**Problem to solve**.
All of the data that follows should be retyped exactly, please, except the pictures.

**Given material**.

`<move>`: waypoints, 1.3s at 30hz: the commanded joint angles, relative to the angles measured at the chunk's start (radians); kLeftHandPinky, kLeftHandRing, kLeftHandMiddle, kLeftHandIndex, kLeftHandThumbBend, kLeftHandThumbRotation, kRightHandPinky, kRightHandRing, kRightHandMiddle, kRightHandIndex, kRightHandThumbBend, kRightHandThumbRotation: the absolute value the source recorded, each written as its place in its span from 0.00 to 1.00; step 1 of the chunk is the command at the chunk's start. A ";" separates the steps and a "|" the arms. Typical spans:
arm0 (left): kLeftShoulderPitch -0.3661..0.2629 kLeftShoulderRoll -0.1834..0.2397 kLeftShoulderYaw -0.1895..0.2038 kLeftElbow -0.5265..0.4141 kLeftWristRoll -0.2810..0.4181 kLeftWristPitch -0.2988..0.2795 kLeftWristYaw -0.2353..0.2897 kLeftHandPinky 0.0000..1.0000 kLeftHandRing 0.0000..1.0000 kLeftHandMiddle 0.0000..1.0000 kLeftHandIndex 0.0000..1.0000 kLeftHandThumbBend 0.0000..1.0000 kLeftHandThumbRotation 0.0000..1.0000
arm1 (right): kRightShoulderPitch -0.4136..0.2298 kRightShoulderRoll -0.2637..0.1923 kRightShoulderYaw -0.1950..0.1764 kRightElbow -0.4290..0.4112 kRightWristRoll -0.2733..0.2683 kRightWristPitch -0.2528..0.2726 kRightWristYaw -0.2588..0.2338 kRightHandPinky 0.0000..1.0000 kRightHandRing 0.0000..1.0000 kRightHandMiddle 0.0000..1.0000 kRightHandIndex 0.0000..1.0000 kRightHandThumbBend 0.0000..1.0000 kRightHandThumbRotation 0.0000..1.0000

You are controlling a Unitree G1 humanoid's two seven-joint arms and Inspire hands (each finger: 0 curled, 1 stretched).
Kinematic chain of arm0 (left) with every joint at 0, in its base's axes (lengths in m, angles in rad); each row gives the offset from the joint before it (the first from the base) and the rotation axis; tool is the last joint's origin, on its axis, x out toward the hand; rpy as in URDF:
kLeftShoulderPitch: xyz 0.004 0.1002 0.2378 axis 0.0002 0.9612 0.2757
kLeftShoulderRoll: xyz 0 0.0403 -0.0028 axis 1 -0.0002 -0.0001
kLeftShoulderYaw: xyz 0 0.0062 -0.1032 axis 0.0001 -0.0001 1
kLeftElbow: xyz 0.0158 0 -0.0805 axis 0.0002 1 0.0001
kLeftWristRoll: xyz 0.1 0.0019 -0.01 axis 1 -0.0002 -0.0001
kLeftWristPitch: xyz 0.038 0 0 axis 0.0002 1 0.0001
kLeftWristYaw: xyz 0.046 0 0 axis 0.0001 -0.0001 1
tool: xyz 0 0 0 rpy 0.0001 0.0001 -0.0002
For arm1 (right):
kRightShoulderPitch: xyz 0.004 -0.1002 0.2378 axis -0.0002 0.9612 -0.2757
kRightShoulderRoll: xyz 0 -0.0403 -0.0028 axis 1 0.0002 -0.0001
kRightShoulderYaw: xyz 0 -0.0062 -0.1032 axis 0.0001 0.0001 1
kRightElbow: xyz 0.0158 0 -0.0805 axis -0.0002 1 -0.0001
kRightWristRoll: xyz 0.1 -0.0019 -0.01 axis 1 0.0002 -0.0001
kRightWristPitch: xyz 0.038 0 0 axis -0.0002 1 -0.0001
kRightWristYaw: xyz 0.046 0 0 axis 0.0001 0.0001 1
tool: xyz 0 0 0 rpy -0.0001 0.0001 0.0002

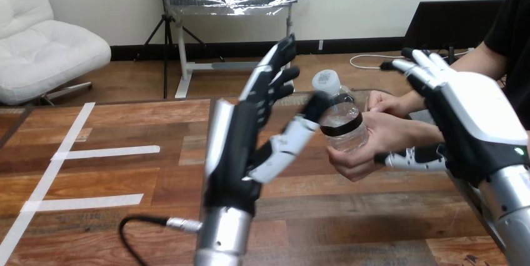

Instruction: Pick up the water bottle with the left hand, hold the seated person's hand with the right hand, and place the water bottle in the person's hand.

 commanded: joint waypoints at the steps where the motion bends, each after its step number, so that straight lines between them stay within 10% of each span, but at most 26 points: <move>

**Completed exercise**.
`<move>`: waypoints, 1.3s at 30hz: the commanded joint angles, relative to the angles measured at the chunk's start (radians); kLeftHandPinky, kLeftHandRing, kLeftHandMiddle, kLeftHandIndex, kLeftHandThumbBend, kLeftHandThumbRotation, kRightHandPinky, kRightHandRing, kRightHandMiddle, kRightHandIndex, kRightHandThumbBend, kRightHandThumbRotation: the absolute value the source recorded, each written as its place in its span from 0.00 to 1.00; step 1 of the chunk is the command at the chunk's start. A ";" separates the steps and a "|" the arms. Typical spans:
arm0 (left): kLeftShoulderPitch -0.3661..0.2629 kLeftShoulderRoll -0.1834..0.2397 kLeftShoulderYaw -0.1895..0.2038 kLeftElbow -0.5265..0.4141 kLeftWristRoll -0.2810..0.4181 kLeftWristPitch -0.2988..0.2795 kLeftWristYaw -0.2353..0.2897 kLeftHandPinky 0.0000..1.0000 kLeftHandRing 0.0000..1.0000 kLeftHandMiddle 0.0000..1.0000 kLeftHandIndex 0.0000..1.0000 kLeftHandThumbBend 0.0000..1.0000 kLeftHandThumbRotation 0.0000..1.0000
arm1 (right): kRightShoulderPitch -0.4136..0.2298 kRightShoulderRoll -0.2637..0.1923 kRightShoulderYaw -0.1950..0.1764 kRightElbow -0.4290..0.4112 kRightWristRoll -0.2733..0.2683 kRightWristPitch -0.2528..0.2726 kRightWristYaw -0.2588..0.2338 kRightHandPinky 0.0000..1.0000 kRightHandRing 0.0000..1.0000 kRightHandMiddle 0.0000..1.0000 kRightHandIndex 0.0000..1.0000 kRightHandThumbBend 0.0000..1.0000 kRightHandThumbRotation 0.0000..1.0000

You are controlling a Unitree G1 humanoid's two seven-joint arms and Inspire hands (each finger: 0 curled, 1 stretched).
Kinematic chain of arm0 (left) with every joint at 0, in its base's axes (lengths in m, angles in rad); each row gives the offset from the joint before it (the first from the base) and the rotation axis; tool is the last joint's origin, on its axis, x out toward the hand; rpy as in URDF:
kLeftShoulderPitch: xyz 0.004 0.1002 0.2378 axis 0.0002 0.9612 0.2757
kLeftShoulderRoll: xyz 0 0.0403 -0.0028 axis 1 -0.0002 -0.0001
kLeftShoulderYaw: xyz 0 0.0062 -0.1032 axis 0.0001 -0.0001 1
kLeftElbow: xyz 0.0158 0 -0.0805 axis 0.0002 1 0.0001
kLeftWristRoll: xyz 0.1 0.0019 -0.01 axis 1 -0.0002 -0.0001
kLeftWristPitch: xyz 0.038 0 0 axis 0.0002 1 0.0001
kLeftWristYaw: xyz 0.046 0 0 axis 0.0001 -0.0001 1
tool: xyz 0 0 0 rpy 0.0001 0.0001 -0.0002
For arm1 (right):
kRightShoulderPitch: xyz 0.004 -0.1002 0.2378 axis -0.0002 0.9612 -0.2757
kRightShoulderRoll: xyz 0 -0.0403 -0.0028 axis 1 0.0002 -0.0001
kRightShoulderYaw: xyz 0 -0.0062 -0.1032 axis 0.0001 0.0001 1
kRightElbow: xyz 0.0158 0 -0.0805 axis -0.0002 1 -0.0001
kRightWristRoll: xyz 0.1 -0.0019 -0.01 axis 1 0.0002 -0.0001
kRightWristPitch: xyz 0.038 0 0 axis -0.0002 1 -0.0001
kRightWristYaw: xyz 0.046 0 0 axis 0.0001 0.0001 1
tool: xyz 0 0 0 rpy -0.0001 0.0001 0.0002


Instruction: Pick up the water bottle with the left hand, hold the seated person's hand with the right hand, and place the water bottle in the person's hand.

 commanded: joint waypoints at the steps where the motion bends, each after its step number, so that straight lines between them stay within 10% of each span, but at most 26 points: <move>

Whatever the exercise asked has now been answered.